- WHAT IS EXPECTED -
Could you please return each line of the data that has the word "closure"?

═══ INPUT MATERIAL

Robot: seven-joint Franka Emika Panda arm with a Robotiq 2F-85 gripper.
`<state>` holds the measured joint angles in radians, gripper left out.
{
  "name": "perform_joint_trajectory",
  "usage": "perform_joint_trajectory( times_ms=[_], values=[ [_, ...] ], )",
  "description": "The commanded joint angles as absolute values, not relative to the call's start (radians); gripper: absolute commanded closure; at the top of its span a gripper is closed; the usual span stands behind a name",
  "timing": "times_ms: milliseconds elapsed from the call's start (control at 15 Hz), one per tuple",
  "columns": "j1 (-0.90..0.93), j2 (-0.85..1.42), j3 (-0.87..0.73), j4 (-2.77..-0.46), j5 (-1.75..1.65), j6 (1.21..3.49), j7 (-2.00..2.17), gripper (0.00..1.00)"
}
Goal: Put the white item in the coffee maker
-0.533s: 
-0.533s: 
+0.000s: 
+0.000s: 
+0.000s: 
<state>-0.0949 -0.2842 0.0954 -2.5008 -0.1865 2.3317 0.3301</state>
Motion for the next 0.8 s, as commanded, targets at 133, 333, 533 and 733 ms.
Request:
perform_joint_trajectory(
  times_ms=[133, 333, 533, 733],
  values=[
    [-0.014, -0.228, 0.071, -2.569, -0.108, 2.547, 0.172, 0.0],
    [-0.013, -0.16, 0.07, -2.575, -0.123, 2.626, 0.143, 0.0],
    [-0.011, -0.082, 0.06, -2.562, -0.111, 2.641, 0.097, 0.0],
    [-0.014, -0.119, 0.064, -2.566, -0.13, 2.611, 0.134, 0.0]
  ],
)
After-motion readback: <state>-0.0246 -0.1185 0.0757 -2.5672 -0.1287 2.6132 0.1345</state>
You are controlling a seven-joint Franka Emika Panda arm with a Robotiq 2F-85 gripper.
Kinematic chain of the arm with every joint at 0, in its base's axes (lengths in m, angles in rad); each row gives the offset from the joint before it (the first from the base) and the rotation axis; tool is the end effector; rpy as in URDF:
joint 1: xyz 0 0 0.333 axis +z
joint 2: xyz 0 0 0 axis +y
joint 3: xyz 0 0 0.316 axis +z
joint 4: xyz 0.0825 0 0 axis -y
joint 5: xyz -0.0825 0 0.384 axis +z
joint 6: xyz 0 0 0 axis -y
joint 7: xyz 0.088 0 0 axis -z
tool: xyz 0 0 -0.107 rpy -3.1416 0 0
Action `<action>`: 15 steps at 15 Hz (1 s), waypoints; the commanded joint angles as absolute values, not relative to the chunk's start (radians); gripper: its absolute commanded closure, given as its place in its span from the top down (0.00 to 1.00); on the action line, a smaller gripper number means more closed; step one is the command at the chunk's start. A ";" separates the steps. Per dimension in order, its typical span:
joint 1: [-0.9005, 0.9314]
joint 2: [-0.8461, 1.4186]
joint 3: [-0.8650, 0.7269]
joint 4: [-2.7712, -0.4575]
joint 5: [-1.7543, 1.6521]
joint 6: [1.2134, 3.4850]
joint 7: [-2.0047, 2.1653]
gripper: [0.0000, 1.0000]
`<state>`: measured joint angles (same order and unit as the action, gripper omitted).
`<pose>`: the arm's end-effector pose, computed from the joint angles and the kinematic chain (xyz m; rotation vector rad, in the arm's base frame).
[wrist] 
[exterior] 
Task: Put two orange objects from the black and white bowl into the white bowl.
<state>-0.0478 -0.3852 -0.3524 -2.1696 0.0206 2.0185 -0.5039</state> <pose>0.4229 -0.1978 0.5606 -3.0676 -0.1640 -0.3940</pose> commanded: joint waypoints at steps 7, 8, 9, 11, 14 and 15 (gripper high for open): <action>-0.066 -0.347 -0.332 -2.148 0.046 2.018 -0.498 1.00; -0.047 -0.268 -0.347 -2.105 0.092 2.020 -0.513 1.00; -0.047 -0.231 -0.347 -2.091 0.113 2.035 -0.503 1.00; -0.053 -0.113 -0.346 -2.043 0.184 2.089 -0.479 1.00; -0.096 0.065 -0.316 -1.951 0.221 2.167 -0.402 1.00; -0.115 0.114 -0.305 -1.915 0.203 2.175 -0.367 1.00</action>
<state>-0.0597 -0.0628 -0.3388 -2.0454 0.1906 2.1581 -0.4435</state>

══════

- TASK RESPONSE -
  "description": "The commanded joint angles as absolute values, not relative to the call's start (radians); gripper: absolute commanded closure; at the top of its span a gripper is closed; the usual span stands behind a name",
Action `<action>`: 15 steps at 15 Hz (1 s), waypoints; the commanded joint angles as absolute values, not relative to the chunk's start (radians); gripper: its absolute commanded closure, given as its place in its span from the top down (0.00 to 1.00); on the action line, a smaller gripper number means more closed; step one is the command at the chunk's start. A ";" separates the steps. Per dimension in order, its typical span:

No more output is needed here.